Return only the lines of the data below from the line with "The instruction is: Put" up to and including the line with "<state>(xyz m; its", exactly as written, with the pictures omitted.

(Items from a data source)
[Start of section]

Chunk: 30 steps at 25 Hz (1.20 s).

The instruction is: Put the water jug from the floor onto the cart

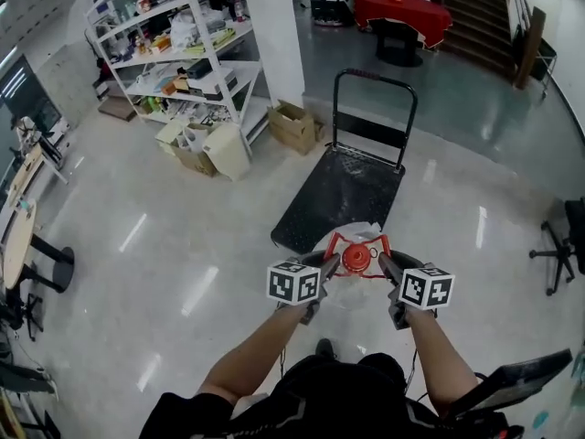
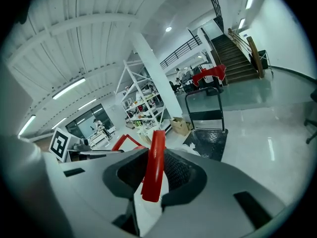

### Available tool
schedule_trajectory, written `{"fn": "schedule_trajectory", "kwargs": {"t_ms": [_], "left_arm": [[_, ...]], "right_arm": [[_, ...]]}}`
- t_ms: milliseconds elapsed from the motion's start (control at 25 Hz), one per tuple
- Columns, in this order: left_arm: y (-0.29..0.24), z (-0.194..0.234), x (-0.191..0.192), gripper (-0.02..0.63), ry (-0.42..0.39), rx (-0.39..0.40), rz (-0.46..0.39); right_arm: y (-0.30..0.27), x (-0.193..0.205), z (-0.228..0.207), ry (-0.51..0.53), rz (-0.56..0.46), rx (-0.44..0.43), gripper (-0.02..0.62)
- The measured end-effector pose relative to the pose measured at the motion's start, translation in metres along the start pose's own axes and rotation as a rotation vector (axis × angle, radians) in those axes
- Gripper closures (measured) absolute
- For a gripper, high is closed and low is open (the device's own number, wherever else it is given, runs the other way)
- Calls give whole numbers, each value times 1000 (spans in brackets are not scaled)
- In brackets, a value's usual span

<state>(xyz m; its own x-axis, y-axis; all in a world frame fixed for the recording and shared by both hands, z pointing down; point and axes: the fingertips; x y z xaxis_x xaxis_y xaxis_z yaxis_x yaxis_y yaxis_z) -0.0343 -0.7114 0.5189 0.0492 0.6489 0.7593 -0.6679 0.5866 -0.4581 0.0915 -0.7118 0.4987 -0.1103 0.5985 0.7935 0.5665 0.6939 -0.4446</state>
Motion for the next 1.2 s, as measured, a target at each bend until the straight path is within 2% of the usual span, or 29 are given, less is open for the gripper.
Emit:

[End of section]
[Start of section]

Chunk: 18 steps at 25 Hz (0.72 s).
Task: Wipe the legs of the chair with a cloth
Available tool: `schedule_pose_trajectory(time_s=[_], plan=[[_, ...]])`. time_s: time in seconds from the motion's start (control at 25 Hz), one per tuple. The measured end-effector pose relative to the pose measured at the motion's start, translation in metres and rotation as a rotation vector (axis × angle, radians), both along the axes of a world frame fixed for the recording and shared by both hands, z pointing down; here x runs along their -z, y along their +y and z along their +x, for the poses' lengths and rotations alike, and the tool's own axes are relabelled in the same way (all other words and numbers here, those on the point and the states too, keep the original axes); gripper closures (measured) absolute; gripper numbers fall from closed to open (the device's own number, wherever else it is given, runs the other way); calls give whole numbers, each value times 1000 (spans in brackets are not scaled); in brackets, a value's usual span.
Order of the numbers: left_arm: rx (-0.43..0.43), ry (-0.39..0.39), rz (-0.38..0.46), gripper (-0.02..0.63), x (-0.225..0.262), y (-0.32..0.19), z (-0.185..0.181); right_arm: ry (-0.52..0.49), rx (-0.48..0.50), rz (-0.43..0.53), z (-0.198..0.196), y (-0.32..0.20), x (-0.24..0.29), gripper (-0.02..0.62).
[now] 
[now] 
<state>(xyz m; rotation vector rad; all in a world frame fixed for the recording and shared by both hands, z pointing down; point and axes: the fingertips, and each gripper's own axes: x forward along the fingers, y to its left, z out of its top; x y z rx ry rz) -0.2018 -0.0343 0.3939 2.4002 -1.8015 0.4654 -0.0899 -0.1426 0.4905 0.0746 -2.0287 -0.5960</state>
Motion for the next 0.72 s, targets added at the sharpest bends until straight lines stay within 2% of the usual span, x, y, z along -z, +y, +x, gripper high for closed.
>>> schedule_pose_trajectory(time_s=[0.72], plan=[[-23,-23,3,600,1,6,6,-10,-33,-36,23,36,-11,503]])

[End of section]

== EXERCISE SOLUTION ==
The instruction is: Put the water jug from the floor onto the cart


### Available tool
schedule_trajectory, written `{"fn": "schedule_trajectory", "kwargs": {"t_ms": [_], "left_arm": [[_, ...]], "right_arm": [[_, ...]]}}`
- t_ms: milliseconds elapsed from the motion's start (control at 25 Hz), one per tuple
- Columns, in this order: left_arm: y (-0.29..0.24), z (-0.194..0.234), x (-0.191..0.192), gripper (-0.02..0.63), ry (-0.42..0.39), rx (-0.39..0.40), rz (-0.46..0.39); right_arm: y (-0.30..0.27), x (-0.193..0.205), z (-0.228..0.207), ry (-0.51..0.53), rz (-0.56..0.46), rx (-0.44..0.43), gripper (-0.02..0.62)
- The measured end-effector pose relative to the pose measured at the motion's start, translation in metres along the start pose's own axes and rotation as a rotation vector (axis × angle, radians) in those axes
- Gripper closures (measured) absolute
- For a gripper, high is closed and low is open (the device's own number, wherever else it is given, runs the other way)
- Calls give whole numbers, each value times 1000 (spans in brackets are not scaled)
- In brackets, a value's usual span

<state>(xyz m; its own x-axis, y-axis; all in a world frame fixed for the recording and shared by both hands, z pointing down; point and axes: the fingertips; x y z xaxis_x xaxis_y xaxis_z yaxis_x yaxis_y yaxis_z) -0.0343 -0.7114 0.5189 0.0492 0.6489 0.7593 -0.6679 0.5866 -0.4581 0.0915 -0.7118 0.4987 -0.1103 0.5985 0.7935 0.5665 0.6939 -0.4446</state>

That is the complete answer.